Breath taking August 9, 2010 Chelle I have traveled to Alaska twice, and I simply cannot get enough of the glaciers. I wanted to read this because I had heard that Muir too felt the same that I feel of the glaciers. I was NOT disappointed! His trek to seek out the glaciers reminds me very much of how I would like to seek out each and every glacier. To me climbing the face of a glacier is just a dream, a dream that you can almost live out while reading this book. I felt like I was a part of the glacier crevices or part of the ice flow. I was traveling in the canoe right along with Muir. This was the first book of his that I read, and now I am hooked!!!

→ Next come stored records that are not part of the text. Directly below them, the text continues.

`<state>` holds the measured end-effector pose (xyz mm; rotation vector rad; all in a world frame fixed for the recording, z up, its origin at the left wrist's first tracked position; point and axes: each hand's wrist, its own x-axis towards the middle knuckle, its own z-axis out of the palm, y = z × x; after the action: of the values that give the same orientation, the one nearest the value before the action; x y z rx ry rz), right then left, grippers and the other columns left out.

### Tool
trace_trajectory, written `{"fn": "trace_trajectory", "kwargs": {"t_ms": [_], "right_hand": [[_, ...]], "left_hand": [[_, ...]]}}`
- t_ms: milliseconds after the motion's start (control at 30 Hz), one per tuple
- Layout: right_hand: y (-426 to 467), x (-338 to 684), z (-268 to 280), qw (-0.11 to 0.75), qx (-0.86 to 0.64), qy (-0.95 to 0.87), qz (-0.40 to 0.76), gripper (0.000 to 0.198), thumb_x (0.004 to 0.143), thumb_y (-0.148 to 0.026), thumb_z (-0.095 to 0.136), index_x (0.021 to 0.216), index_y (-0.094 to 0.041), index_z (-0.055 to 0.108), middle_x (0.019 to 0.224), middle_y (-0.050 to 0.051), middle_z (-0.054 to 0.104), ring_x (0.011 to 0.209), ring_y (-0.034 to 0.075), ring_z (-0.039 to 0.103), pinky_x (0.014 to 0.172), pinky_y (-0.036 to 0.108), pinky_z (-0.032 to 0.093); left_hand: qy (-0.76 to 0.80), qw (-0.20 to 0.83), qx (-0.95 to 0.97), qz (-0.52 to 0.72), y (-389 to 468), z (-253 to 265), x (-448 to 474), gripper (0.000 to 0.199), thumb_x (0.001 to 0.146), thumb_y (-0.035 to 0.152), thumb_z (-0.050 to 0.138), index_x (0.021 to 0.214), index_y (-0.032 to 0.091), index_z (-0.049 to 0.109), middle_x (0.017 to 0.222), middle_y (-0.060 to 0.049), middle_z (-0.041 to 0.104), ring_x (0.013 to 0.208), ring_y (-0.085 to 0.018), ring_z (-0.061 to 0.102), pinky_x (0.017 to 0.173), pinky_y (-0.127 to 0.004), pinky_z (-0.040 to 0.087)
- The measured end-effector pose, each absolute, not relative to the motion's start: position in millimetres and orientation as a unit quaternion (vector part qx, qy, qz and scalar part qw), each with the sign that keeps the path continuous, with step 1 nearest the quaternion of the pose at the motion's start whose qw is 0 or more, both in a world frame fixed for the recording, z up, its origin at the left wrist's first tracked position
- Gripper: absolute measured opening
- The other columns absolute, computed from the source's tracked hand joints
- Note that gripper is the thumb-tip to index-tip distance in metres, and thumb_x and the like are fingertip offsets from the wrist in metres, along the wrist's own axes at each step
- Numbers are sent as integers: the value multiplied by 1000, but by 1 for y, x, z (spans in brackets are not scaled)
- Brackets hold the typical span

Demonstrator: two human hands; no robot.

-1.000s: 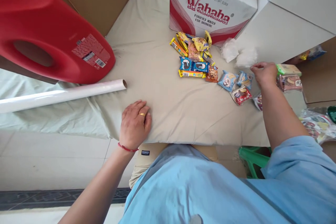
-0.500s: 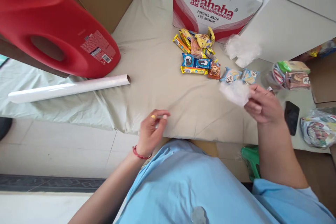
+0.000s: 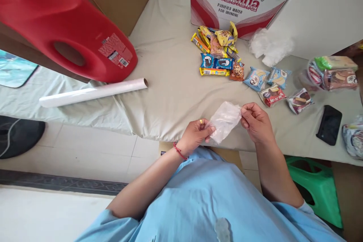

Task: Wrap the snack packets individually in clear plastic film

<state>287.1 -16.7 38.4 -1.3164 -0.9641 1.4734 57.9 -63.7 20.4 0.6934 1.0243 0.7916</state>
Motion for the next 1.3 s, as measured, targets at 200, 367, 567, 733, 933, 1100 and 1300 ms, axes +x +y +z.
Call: {"fn": "trace_trajectory", "kwargs": {"t_ms": [200,367,567,733,933,1100,1300], "right_hand": [[-16,288,25,453,-580,-445,510,33,86,-47,83,94,-23,63,82,-3,61,52,5,47,46,19,35],[-30,266,37,422,-565,-411,578,44,90,-64,73,89,-23,60,76,-2,60,49,6,41,40,19,30],[-41,235,44,357,-513,-447,640,46,81,-63,83,85,-22,63,71,-3,54,56,9,42,46,21,39],[-35,240,37,394,-498,-477,608,31,89,-50,80,85,-22,70,79,-1,62,71,12,53,67,24,48],[-40,243,42,366,-454,-473,660,29,88,-51,82,94,-23,76,91,2,73,86,17,64,83,30,53],[-32,262,38,397,-518,-395,646,38,77,-54,89,84,-23,69,77,0,68,66,13,55,62,25,49],[-29,273,32,431,-617,-481,451,32,85,-49,82,97,-22,69,87,1,66,74,14,56,66,26,48]], "left_hand": [[556,625,359,414,-71,18,49,41,79,57,80,83,20,65,66,5,55,56,-10,46,57,-25,37],[608,325,593,416,-78,17,45,15,94,34,63,83,23,66,74,-1,63,69,-16,54,72,-32,41],[540,232,732,344,-80,11,50,16,99,30,57,89,24,67,70,-2,57,67,-20,52,72,-37,35],[519,458,595,408,-83,20,50,54,92,68,63,118,20,63,104,-10,68,87,-23,63,81,-37,48],[580,553,394,450,-70,25,51,32,89,52,73,86,21,66,82,0,64,77,-16,56,74,-29,45],[538,610,229,535,-61,25,42,37,80,50,82,79,21,59,75,3,57,72,-12,51,71,-25,43],[497,647,204,540,-63,30,41,43,76,55,88,77,20,62,76,2,62,76,-13,57,75,-26,46]]}}
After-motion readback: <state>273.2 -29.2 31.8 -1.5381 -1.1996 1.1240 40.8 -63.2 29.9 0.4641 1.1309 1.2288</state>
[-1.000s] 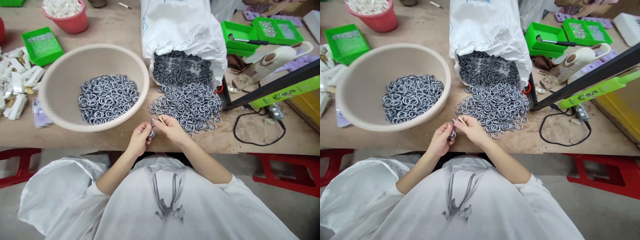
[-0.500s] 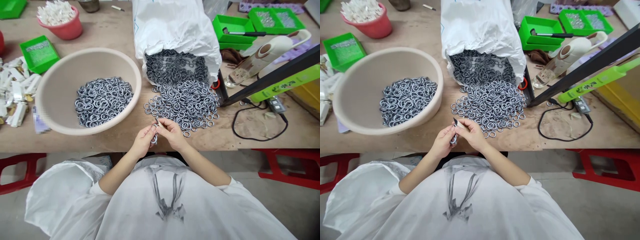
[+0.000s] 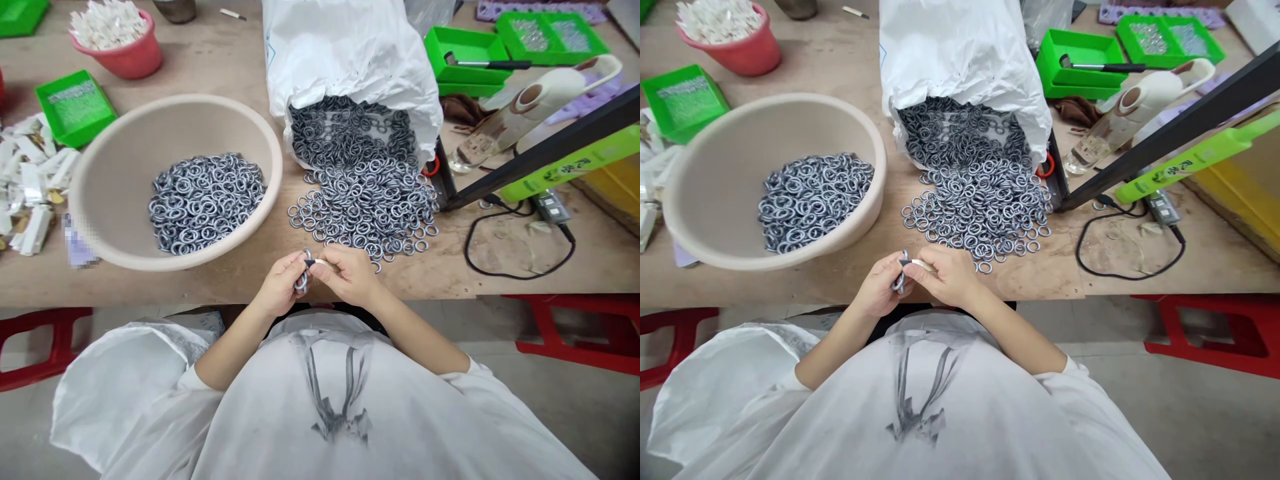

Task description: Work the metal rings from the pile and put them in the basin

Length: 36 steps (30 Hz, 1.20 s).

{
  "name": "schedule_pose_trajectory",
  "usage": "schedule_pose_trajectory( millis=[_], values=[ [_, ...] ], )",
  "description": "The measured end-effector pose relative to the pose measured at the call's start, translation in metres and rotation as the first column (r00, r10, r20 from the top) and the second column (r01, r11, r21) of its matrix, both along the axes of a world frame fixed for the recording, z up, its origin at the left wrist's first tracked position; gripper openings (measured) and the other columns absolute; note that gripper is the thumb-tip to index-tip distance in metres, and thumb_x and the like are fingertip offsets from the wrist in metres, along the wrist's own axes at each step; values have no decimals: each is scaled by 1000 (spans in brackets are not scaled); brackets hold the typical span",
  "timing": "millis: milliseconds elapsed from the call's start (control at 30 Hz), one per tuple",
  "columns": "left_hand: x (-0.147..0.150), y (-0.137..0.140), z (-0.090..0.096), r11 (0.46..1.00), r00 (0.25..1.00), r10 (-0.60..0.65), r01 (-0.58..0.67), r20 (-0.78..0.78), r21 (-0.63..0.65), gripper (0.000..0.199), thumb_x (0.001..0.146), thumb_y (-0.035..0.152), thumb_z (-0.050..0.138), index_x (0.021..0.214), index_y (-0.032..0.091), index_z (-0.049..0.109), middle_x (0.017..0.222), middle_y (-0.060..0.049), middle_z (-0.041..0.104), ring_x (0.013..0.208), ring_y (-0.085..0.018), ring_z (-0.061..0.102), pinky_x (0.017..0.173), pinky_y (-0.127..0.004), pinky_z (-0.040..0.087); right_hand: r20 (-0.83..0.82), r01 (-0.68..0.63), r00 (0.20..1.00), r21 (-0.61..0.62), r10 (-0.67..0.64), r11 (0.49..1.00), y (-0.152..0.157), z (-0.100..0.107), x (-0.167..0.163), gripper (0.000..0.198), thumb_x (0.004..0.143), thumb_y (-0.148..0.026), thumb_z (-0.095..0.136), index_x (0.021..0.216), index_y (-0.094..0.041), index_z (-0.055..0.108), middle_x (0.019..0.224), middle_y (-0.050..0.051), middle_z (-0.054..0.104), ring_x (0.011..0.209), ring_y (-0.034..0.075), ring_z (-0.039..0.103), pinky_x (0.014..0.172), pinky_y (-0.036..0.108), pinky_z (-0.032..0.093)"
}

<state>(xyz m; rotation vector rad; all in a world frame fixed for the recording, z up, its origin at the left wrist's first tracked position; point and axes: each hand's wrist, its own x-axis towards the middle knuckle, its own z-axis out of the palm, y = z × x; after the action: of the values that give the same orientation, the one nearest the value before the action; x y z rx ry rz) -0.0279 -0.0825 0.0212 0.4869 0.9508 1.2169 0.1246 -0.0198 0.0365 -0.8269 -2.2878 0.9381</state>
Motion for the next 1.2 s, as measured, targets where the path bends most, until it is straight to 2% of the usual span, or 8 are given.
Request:
schedule_pose_trajectory(
  millis=[233,333,467,567,700,867,1000,1200],
  values=[
    [-7,-14,-1,950,949,-279,295,-147,101,45,83,53,66,64,13,57,50,2,45,42,-5,36,40,-18,27,57,179,983,-162,-172,970,20,-16,-2,46,96,-52,43,66,-19,55,57,-3,48,57,12,46,59,25,30],
    [-14,-13,-2,993,992,-115,116,-53,30,38,80,50,69,69,15,58,51,4,45,40,-5,35,38,-17,28,116,233,968,-106,-221,967,24,-22,-2,39,95,-52,47,85,-19,65,70,0,60,67,14,55,63,26,35],
    [-27,-7,-4,997,997,38,-34,68,-67,24,76,36,72,86,16,63,54,6,43,42,-7,38,36,-16,31,411,277,854,163,-321,947,27,-24,-9,32,90,-46,59,108,-21,68,102,7,69,86,21,62,68,28,37],
    [-33,-6,-6,994,982,76,-60,176,-95,18,75,31,66,87,18,62,54,5,40,45,-9,42,35,-17,36,567,236,746,266,-349,935,33,-27,-18,26,92,-40,58,106,-21,69,105,10,69,82,23,63,64,30,36],
    [-36,-6,-8,981,955,128,-83,268,-173,17,71,26,61,86,19,60,59,3,46,57,-14,55,38,-17,44,535,245,774,243,-340,939,44,-31,-22,22,91,-38,59,95,-20,71,98,12,70,79,23,62,61,30,34],
    [-35,0,-7,949,949,217,-150,229,-278,24,67,15,61,90,20,59,78,1,60,56,-10,58,34,-14,39,172,337,935,-148,-311,930,50,-33,-12,25,85,-42,65,82,-18,69,74,2,63,66,16,53,61,28,35],
    [-25,8,-6,961,955,214,-167,206,-220,11,69,22,62,75,16,56,77,0,59,53,-9,55,31,-14,32,-163,123,951,-578,-262,807,35,-30,-11,35,78,-52,69,80,-18,66,63,-4,55,51,9,38,50,24,31],
    [3,11,-1,979,981,191,-189,19,-82,40,72,50,76,83,16,57,71,3,54,47,-4,46,32,-12,25,-297,0,908,-705,-295,710,8,-25,-16,37,71,-52,78,81,-19,64,72,-2,60,53,9,44,47,23,35]
  ],
)
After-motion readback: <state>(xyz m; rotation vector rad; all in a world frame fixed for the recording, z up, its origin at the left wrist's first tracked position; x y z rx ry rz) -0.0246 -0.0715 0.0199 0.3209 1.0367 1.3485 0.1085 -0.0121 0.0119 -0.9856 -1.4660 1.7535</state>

Muir in southeast Alaska. September 25, 2002 Wesley L. Janssen (San Diego, CA USA) 6 out of 6 found this review helpful
I confess up front, it's been a few years since I read Muir's Travels in Alaska. Yet significant aspects I remember well. Given Muir's exuberance for life and almost everything he encounters in his travels, one almost looses view of Muir the botanist and geologist. But not quite. Here we find the author contemplating the activity of glaciers and documenting the flora of southeast Alaska. Muir (who tended strongly toward vegetarianism) gleefully entertaining himself by foiling duck hunters. Baffling the locals by happily wandering out into major storms. The book is a journal of Muir's 1879, 1880, and 1890 trips (he wouldn't mind if we called them adventures) to SE Alaska's glaciers, rivers, and temperate rain forests. He died while preparing this volume for publication. I remind myself, and anyone reading this, that Muir isn't for every reader. And, as other reviewers have stated, this may not be the volume in which to introduce oneself to the one-of-a-kind John Muir. One reviewer doesn't think that Muir is entirely credible in these accounts. I won't say whether or not this is wrong, but I tend to a different view. For some of us -- and certainly for Muir -- wilderness is a medicine, a spiritual tonic, so to speak. For the individual effected in this way, physical impediments and frailties rather dissolve away when he is alone in wildness. I once heard Graham Mackintosh (author of Into a Desert Place) speak of this. In all of his travels alone in the desert, he doesn't recall having ever been sick. This may not sound credible to some, but I strongly suspect it is true. If you like Muir's writings, read this book. If you like the stuff of Best Sellers, perhaps you should look elsewhere.